# FDA to ban on-line sales?



## Hooked (26/9/18)

*FDA Considers Online Vape Ban*
ALI ANDERSON / SEPTEMBER 26, 2018 / NEWS & MEDIA, SCIENCE & POLICY, DATA

"THE US government is considering banning the online sales of e-cigarettes, it has been revealed.

Head of the Food and Drug Administration (FDA) Scott Gottlieb has admitted the shock move is one of the proposals "on the table" as part of its crackdown on teen vaping.

While speaking on a panel discussion on e-cigarettes hosted by US news website Axios on Tuesday, Gottlieb explained the FDA will reveal more about its future plans in November when they release new data on the use of e-cigarettes by minors.

The proposal has already been heavily criticized as a potential disaster to America's health with thousands of ex smokers having quit their deadly cigarette addiction thanks to vaping.

Gottlieb told the panel: “One of the things we’re looking at is whether or not we should change our regulations to address how these products are being sold, particularly how they’re being sold online.

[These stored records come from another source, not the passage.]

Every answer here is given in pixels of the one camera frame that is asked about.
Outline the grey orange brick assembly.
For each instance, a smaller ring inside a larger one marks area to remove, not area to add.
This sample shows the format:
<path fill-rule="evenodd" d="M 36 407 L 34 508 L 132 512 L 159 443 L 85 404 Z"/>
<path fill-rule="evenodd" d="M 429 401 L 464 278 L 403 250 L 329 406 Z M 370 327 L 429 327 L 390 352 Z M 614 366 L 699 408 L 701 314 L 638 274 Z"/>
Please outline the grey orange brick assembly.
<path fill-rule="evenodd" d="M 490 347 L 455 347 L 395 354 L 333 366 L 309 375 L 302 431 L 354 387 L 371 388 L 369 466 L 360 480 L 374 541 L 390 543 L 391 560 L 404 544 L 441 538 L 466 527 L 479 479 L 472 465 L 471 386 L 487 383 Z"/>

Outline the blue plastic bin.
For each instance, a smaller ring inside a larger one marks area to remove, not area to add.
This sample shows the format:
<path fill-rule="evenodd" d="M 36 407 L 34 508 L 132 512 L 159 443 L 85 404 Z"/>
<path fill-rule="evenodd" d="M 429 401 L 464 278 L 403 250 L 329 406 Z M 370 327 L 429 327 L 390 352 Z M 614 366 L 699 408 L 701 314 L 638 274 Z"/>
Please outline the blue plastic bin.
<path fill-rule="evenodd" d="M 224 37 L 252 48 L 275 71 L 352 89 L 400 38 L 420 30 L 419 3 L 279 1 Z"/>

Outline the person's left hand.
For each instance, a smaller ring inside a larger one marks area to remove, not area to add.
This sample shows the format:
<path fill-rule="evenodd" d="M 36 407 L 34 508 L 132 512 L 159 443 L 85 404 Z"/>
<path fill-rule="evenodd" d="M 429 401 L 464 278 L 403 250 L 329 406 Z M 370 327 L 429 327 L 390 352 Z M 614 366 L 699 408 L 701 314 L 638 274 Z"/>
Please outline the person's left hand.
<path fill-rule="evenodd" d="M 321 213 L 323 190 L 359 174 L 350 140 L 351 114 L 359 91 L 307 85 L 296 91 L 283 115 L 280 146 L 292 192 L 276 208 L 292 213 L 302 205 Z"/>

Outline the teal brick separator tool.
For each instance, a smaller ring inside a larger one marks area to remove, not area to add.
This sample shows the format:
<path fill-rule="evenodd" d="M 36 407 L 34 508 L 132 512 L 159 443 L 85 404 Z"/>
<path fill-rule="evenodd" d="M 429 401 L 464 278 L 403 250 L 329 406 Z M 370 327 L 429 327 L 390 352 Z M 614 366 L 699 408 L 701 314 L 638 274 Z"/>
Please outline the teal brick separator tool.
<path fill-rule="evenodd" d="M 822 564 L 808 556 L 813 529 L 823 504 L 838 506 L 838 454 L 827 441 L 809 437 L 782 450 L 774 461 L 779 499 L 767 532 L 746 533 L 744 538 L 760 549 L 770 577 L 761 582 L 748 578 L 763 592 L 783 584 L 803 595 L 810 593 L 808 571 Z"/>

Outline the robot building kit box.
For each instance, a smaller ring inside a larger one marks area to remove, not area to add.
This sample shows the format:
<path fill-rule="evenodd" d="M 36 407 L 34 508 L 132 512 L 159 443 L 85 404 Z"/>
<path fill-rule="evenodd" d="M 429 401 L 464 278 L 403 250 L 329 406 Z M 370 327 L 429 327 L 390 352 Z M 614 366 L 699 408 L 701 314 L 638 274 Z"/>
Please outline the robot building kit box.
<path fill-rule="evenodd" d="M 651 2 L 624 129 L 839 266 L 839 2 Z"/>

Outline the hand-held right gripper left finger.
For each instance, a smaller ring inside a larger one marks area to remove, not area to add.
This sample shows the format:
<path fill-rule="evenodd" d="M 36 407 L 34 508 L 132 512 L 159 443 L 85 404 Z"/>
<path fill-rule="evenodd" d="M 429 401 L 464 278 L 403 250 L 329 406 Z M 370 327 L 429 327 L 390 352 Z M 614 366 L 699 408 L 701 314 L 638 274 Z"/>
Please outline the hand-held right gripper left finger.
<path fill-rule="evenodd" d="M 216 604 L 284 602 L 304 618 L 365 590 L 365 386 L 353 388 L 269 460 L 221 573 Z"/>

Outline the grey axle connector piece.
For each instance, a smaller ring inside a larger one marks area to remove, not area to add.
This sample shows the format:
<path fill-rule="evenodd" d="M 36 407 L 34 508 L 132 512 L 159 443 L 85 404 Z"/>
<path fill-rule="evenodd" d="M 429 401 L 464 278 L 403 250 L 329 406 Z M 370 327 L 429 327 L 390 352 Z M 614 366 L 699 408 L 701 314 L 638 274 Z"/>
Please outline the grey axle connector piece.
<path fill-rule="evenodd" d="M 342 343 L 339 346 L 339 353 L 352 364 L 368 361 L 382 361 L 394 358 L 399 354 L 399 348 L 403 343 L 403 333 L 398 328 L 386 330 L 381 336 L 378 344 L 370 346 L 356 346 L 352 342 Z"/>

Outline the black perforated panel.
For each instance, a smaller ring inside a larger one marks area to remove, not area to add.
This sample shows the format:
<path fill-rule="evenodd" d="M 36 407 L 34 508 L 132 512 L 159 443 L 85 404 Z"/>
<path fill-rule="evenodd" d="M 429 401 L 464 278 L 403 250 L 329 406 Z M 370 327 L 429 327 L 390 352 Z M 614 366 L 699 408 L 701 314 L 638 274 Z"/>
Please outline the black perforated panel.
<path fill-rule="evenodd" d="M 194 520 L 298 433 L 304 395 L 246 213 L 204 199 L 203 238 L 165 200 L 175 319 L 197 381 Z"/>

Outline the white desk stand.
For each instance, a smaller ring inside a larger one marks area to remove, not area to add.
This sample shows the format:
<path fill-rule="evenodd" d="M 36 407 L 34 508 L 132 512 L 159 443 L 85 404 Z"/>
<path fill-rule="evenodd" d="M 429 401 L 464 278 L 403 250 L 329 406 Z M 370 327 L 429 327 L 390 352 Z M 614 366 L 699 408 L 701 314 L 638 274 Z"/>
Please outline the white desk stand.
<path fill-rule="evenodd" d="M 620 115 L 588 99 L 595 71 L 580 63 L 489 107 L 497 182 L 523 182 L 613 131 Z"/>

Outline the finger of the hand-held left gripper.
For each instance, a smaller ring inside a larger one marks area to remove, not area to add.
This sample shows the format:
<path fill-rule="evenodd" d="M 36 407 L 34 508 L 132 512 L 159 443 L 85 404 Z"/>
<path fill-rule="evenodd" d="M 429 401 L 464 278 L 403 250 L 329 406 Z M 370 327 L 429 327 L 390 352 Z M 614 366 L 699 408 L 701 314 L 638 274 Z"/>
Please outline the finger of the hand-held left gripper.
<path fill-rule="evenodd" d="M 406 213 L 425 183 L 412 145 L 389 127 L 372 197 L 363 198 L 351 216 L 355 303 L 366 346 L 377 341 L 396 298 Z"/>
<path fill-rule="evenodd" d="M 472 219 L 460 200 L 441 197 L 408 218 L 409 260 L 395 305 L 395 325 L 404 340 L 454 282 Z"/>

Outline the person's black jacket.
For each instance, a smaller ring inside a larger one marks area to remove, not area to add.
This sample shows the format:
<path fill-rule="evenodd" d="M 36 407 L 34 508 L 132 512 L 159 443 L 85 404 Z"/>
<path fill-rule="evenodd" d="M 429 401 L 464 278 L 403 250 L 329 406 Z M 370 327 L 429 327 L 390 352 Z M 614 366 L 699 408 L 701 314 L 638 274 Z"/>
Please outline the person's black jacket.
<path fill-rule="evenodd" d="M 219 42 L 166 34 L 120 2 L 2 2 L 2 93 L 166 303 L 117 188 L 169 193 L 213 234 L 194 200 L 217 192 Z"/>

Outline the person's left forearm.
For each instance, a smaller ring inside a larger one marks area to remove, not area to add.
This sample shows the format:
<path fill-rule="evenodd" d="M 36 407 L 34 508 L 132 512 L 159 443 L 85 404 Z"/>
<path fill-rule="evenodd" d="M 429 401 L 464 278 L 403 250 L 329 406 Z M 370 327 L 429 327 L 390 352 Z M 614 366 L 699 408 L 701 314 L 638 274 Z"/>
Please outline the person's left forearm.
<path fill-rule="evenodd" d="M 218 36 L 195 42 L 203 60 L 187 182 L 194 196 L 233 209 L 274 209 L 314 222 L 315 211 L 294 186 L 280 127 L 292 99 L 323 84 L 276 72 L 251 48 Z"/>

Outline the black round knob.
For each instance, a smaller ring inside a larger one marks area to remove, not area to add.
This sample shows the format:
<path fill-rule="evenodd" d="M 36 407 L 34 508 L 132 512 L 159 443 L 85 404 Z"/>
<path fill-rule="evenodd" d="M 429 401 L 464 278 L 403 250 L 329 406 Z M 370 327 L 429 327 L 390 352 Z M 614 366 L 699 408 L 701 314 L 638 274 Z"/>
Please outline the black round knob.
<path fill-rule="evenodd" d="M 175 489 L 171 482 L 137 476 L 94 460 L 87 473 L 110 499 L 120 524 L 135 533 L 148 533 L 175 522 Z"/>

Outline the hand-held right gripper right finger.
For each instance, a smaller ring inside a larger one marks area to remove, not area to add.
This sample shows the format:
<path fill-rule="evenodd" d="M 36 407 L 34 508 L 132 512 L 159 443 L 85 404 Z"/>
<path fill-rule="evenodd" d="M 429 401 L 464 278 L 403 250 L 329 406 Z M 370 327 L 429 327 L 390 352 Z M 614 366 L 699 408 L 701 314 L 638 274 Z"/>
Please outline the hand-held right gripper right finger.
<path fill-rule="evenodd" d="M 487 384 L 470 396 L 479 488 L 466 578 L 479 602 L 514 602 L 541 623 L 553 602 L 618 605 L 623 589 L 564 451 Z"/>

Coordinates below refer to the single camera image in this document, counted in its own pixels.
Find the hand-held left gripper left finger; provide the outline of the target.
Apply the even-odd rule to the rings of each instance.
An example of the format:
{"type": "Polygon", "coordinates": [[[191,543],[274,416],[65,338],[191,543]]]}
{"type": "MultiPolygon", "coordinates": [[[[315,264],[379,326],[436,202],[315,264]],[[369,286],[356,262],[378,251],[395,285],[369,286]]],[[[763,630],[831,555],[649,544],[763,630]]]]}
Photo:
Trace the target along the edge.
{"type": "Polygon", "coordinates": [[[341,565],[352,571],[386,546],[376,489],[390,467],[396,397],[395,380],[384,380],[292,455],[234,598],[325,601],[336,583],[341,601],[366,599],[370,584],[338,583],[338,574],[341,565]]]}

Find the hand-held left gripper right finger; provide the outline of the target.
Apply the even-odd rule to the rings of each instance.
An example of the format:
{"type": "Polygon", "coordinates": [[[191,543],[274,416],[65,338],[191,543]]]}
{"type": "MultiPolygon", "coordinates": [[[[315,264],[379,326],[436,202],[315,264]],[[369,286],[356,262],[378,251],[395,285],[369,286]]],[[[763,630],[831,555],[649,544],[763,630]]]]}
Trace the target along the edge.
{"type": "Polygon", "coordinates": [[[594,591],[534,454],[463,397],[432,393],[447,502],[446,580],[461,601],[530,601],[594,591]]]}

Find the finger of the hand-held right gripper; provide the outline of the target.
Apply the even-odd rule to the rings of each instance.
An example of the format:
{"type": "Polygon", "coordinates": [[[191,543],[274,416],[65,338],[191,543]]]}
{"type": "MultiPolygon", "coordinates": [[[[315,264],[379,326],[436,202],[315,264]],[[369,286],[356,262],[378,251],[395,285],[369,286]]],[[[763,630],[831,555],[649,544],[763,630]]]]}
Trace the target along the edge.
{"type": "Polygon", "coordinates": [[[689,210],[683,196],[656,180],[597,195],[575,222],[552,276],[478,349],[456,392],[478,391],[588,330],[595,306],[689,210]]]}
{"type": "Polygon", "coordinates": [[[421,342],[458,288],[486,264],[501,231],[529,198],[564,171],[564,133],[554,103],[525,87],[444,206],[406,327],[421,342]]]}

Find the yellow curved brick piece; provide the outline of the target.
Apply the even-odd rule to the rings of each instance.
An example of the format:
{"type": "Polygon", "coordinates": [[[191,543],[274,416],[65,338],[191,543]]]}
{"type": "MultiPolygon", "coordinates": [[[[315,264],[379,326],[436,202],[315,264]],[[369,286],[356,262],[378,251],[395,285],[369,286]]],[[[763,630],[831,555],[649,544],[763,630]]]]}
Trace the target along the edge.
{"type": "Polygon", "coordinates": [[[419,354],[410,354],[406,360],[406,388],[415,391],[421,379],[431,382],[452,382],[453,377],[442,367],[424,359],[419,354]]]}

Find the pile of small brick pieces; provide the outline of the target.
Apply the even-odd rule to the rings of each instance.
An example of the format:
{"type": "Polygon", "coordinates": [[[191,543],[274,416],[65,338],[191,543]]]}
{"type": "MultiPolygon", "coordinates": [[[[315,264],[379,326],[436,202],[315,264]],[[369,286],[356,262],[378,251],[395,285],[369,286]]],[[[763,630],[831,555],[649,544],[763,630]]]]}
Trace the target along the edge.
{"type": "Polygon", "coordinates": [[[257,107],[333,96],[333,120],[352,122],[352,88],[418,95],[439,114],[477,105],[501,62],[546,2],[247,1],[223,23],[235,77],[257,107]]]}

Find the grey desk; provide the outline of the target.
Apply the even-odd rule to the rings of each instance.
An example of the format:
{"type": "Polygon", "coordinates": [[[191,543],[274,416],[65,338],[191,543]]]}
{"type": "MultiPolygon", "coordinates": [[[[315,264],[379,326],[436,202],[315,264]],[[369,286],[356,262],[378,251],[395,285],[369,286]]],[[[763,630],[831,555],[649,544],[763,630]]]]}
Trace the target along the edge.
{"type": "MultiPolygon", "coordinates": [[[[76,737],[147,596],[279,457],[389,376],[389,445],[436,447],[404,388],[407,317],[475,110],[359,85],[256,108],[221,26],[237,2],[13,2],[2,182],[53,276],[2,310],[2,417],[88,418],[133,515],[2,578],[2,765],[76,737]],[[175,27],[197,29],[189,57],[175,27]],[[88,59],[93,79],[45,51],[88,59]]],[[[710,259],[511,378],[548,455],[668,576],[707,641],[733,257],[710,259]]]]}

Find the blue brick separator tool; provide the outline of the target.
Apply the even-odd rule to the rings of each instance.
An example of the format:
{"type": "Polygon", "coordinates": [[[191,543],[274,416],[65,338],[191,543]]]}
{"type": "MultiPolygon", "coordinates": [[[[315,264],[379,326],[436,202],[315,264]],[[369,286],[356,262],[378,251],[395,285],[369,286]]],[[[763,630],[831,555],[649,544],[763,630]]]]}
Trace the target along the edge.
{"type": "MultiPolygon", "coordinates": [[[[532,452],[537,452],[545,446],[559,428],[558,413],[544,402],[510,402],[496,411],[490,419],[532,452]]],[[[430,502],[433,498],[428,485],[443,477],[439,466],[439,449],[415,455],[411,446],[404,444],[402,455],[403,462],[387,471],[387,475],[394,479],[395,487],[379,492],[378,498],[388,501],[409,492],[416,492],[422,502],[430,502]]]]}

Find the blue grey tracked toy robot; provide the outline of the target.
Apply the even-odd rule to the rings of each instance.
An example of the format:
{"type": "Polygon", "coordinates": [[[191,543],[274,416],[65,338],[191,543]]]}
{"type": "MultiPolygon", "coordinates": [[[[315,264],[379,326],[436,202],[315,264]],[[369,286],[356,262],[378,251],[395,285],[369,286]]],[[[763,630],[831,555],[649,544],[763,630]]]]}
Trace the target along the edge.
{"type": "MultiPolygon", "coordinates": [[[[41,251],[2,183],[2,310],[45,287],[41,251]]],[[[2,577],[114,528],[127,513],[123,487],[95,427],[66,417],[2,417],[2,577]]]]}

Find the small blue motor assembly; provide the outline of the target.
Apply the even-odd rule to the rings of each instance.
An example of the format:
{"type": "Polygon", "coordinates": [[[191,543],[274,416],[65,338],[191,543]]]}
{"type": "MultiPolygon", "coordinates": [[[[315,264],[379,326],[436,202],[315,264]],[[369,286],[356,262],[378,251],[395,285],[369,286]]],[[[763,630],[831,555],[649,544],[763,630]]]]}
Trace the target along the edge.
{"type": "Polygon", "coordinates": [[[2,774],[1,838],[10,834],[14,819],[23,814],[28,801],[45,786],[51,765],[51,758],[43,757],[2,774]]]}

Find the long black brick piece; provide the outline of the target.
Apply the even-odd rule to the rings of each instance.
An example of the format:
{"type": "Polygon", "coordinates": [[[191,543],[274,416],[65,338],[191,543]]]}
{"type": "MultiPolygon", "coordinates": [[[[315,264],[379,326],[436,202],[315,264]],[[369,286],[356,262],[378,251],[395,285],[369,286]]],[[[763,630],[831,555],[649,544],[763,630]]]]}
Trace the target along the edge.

“We have two problems – one with appeal – they are too appealing to kids and the other is access – they are too accessible to kids and we think the online portal is one of the reasons why they’re so accessible.”

He then admitted that, in the future, vape products could be treated like cigarettes, which are banned from online sales, and current vape websites could be shut down or restricted.

Gottlieb also revealed “new limits” on flavored e-cigarette products are also in the pipeline, since the range of candy and fruit vape flavors on the market is currently “too appealing” and “too accessible” to children...

https://vaping.com/blog/news/fda-considers-online-vape-ban

Reactions: Like 1


----------



## Hooked (26/9/18)

We'd have a far healthier society if sweets and chocolates didn't line the check-out points in supermarkets - THESE are appealing to children!!

Reactions: Agree 4


----------



## Darius1332 (27/9/18)

More nanny state rules, stop blaming Vape shops and put the blame where it belongs with the parents giving their kids credit cards and not monitoring what they buy. This whole thing is the responsibility of the parents not the bloody government.

Reactions: Agree 4


----------



## Animefaerie (15/10/18)

Typical republicans.


----------



## lesvaches (15/10/18)

Animefaerie said:


> Typical republicans.


i learn a new word today, “gaslighting”

https://www.google.co.za/amp/s/obse...-big-pharma-to-choke-the-vaping-industry/amp/


----------



## Animefaerie (15/10/18)

lesvaches said:


> i learn a new word today, “gaslighting”
> 
> https://www.google.co.za/amp/s/obse...-big-pharma-to-choke-the-vaping-industry/amp/


With politics being as they are I'm actually not too sure who is gaslighting from your opinion, but I was referring to Head of the Food and Drug Administration (FDA) Scott Gottlieb, who is a republican.

Reactions: Like 1


----------



## RichJB (15/10/18)

Gottlieb is way, waaaaaaaaay less harsh on vaping than any Democrat would be. In almost all countries, the left is anti-vaping while the right is more tolerant. We see this in the UK too. A Tory Lord attempted to have the TPD thrown out on the basis of Brexit and the Labour Lords all voted against. Similarly, the Democrats in Congress wanted vaping held to the Aug 8 deadline. It was Gottlieb who got the deadline extended out to 2022 or whatever it is now. Republicans are way less anti-vaping.

Reactions: Agree 1


----------



## Animefaerie (15/10/18)

RichJB said:


> Gottlieb is way, waaaaaaaaay less harsh on vaping than any Democrat would be. In almost all countries, the left is anti-vaping while the right is more tolerant. We see this in the UK too. A Tory Lord attempted to have the TPD thrown out on the basis of Brexit and the Labour Lords all voted against. Similarly, the Democrats in Congress wanted vaping held to the Aug 8 deadline. It was Gottlieb who got the deadline extended out to 2022 or whatever it is now. Republicans are way less anti-vaping.


I'm actually surprised, never thought I would be on the same side as a republican. How are the democrats so open-minded when it comes to everything else including weed, but not vaping? I don't understand anything anymore.

Reactions: Like 1


----------



## RichJB (15/10/18)

Well, each side has their hot buttons. I don't think you'll find that the left is more open-minded on, for example, gun ownership. The Dems are dead set on gun control, it's the Republicans who oppose it. So it seems to vary issue by issue.

Reactions: Like 2


----------